(What you need to do) Output the data verbatim, minus the images.

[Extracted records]
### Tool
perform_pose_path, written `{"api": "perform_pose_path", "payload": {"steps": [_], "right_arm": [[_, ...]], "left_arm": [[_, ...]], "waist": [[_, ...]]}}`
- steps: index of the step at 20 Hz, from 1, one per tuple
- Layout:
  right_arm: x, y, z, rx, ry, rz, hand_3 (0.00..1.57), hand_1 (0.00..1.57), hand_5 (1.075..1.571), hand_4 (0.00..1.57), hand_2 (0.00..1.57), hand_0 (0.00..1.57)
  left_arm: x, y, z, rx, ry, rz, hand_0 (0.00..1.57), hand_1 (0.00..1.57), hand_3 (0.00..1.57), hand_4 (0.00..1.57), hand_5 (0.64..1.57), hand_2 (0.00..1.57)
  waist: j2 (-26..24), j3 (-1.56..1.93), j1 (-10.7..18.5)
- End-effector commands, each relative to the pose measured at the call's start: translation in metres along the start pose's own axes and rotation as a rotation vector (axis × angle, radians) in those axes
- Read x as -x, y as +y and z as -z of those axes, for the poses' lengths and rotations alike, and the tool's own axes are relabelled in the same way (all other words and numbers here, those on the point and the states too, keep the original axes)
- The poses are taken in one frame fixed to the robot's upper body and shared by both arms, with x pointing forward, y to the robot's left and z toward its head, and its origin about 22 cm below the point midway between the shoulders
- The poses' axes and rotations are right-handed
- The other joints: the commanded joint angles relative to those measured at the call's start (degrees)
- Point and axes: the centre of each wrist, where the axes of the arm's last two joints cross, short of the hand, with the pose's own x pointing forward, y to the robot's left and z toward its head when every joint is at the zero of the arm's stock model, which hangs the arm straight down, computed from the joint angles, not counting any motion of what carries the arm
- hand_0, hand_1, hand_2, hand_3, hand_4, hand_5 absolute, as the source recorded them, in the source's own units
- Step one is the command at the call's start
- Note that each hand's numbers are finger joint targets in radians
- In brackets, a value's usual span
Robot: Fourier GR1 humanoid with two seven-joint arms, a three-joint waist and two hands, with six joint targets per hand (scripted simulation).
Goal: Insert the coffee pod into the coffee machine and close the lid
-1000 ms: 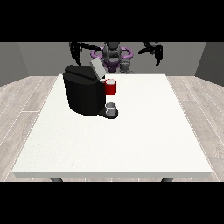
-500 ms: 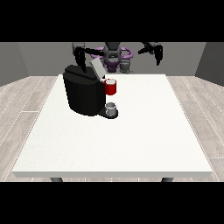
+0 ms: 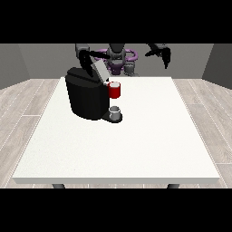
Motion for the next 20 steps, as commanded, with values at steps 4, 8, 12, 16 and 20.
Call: {"api": "perform_pose_path", "payload": {"steps": [4, 8, 12, 16, 20], "right_arm": [[-0.028, 0.012, 0.014, -0.041, -0.069, -0.036, 0.0, 0.0, 1.571, 0.16, 0.0, 0.0], [-0.043, 0.028, 0.024, -0.045, -0.115, -0.086, 0.0, 0.0, 1.571, 0.16, 0.0, 0.0], [-0.056, 0.063, 0.022, -0.088, -0.138, -0.107, 0.0, 0.0, 1.571, 0.1, 0.0, 0.0], [-0.072, 0.059, 0.025, -0.102, -0.193, -0.148, 0.0, 0.0, 1.571, 0.0, 0.0, 0.0], [-0.094, 0.075, 0.027, -0.103, -0.224, -0.194, 0.0, 0.0, 1.571, 0.0, 0.0, 0.0]], "left_arm": [[-0.008, 0.031, -0.008, -0.038, -0.041, 0.058, 0.0, 0.0, 0.0, 0.32, 1.571, 0.0], [-0.029, -0.001, 0.01, -0.038, -0.052, 0.053, 0.0, 0.0, 0.0, 0.35, 1.571, 0.0], [0.0, 0.0, -0.008, -0.022, -0.002, 0.054, 0.0, 0.0, 0.0, 0.35, 1.571, 0.0], [-0.018, 0.017, 0.005, -0.005, -0.034, 0.05, 0.0, 0.0, 0.0, 0.37, 1.571, 0.0], [-0.024, -0.011, 0.015, 0.024, -0.078, 0.069, 0.0, 0.0, 0.0, 0.39, 1.571, 0.0]], "waist": [[3.5, 0.0, -0.8], [4.5, 0.01, 1.3], [3.6, -0.01, 1.0], [5.9, -0.01, 2.3], [7.5, -0.01, 5.0]]}}
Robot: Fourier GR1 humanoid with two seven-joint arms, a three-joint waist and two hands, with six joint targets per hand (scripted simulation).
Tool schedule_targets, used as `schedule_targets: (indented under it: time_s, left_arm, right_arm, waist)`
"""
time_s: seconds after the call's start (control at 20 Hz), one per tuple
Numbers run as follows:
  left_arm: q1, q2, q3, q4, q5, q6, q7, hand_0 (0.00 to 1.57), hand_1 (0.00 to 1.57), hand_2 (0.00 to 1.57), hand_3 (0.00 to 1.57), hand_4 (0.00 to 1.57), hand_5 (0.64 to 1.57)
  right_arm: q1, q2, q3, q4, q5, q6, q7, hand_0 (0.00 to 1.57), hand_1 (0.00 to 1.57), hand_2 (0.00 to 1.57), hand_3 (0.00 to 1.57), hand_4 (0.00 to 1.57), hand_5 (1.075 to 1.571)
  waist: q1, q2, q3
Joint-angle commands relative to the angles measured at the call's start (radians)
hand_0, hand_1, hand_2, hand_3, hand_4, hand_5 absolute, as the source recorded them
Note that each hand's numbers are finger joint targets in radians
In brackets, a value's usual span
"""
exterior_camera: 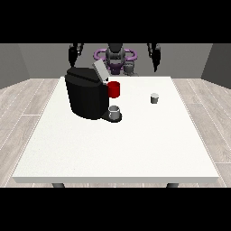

(Answer box)
### Tool
perform_pose_path, written `{"api": "perform_pose_path", "payload": {"steps": [_], "right_arm": [[_, ...]], "left_arm": [[_, ...]], "waist": [[_, ...]]}}`
- steps: index of the step at 20 Hz, from 1, one per tuple
- Layout:
  right_arm: x, y, z, rx, ry, rz, hand_3 (0.00..1.57), hand_1 (0.00..1.57), hand_5 (1.075..1.571), hand_4 (0.00..1.57), hand_2 (0.00..1.57), hand_0 (0.00..1.57)
  left_arm: x, y, z, rx, ry, rz, hand_0 (0.00..1.57), hand_1 (0.00..1.57), hand_3 (0.00..1.57), hand_4 (0.00..1.57), hand_5 (0.64..1.57), hand_2 (0.00..1.57)
  waist: j2 (-26..24), j3 (-1.56..1.93), j1 (-10.7..18.5)
- End-effector commands, each relative to the pose measured at the call's start: translation in metres along the start pose's own axes and rotation as a rotation vector (axis × angle, radians) in those axes
- Read x as -x, y as +y and z as -z of those axes, for the poses' lengths and rotations alike, and the tool's own axes are relabelled in the same way (all other words and numbers here, those on the point and the states too, keep the original axes)
- The poses are taken in one frame fixed to the robot's upper body and shared by both arms, with x pointing forward, y to the robot's left and z toward its head, and its origin about 22 cm below the point midway between the shoulders
- The poses' axes and rotations are right-handed
- The other joints: the commanded joint angles relative to those measured at the call's start (degrees)
- Point and axes: the centre of each wrist, where the axes of the arm's last two joints cross, short of the hand, with the pose's own x pointing forward, y to the robot's left and z toward its head when every joint is at the zero of the arm's stock model, which hangs the arm straight down, computed from the joint angles, not counting any motion of what carries the arm
- hand_0, hand_1, hand_2, hand_3, hand_4, hand_5 absolute, as the source recorded them, in the source's own units
- Step one is the command at the call's start
- Note that each hand's numbers are finger joint targets in radians
- In brackets, a value's usual span
Robot: Fourier GR1 humanoid with two seven-joint arms, a three-joint waist and two hands, with six joint targets per hand (scripted simulation).
Goal: Insert the coffee pod into the coffee machine and close the lid
-1000 ms: 
-500 ms: 
+0 ms: 
Motion for the next 20 steps, as commanded, with values at steps 4, 8, 12, 16 and 20.
Call: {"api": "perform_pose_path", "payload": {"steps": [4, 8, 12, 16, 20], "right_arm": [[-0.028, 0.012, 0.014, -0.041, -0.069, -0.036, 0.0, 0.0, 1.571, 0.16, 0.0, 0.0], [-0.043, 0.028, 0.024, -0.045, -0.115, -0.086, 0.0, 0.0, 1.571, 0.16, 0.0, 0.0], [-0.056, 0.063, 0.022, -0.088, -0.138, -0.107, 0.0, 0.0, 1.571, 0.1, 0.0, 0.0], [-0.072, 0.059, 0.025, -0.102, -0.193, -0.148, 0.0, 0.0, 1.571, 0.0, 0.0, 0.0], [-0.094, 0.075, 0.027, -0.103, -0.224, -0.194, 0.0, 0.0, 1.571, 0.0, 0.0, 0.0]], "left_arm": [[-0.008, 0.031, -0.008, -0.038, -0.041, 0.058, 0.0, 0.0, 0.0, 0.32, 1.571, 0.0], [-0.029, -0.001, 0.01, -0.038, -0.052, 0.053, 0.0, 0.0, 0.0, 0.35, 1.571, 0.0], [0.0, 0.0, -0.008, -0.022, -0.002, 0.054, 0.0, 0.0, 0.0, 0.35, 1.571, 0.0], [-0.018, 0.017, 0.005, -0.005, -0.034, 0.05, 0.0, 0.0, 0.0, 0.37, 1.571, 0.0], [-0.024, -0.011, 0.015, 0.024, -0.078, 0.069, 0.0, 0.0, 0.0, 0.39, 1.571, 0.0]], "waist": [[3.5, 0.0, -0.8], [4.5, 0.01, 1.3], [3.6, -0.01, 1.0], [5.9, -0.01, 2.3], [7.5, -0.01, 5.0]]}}
Robot: Fourier GR1 humanoid with two seven-joint arms, a three-joint waist and two hands, with six joint targets per hand (scripted simulation).
Tool schedule_targets, used as `schedule_targets: (indented under it: time_s, left_arm, right_arm, waist)`
"""
time_s: seconds after the call's start (control at 20 Hz), one per tuple
Numbers run as follows:
  left_arm: q1, q2, q3, q4, q5, q6, q7, hand_0 (0.00 to 1.57), hand_1 (0.00 to 1.57), hand_2 (0.00 to 1.57), hand_3 (0.00 to 1.57), hand_4 (0.00 to 1.57), hand_5 (0.64 to 1.57)
  right_arm: q1, q2, q3, q4, q5, q6, q7, hand_0 (0.00 to 1.57), hand_1 (0.00 to 1.57), hand_2 (0.00 to 1.57), hand_3 (0.00 to 1.57), hand_4 (0.00 to 1.57), hand_5 (1.075 to 1.571)
  waist: q1, q2, q3
Joint-angle commands relative to the angles measured at the call's start (radians)
hand_0, hand_1, hand_2, hand_3, hand_4, hand_5 absolute, as the source recorded them
Note that each hand's numbers are finger joint targets in radians
In brackets, a value's usual span
"""
exterior_camera: 

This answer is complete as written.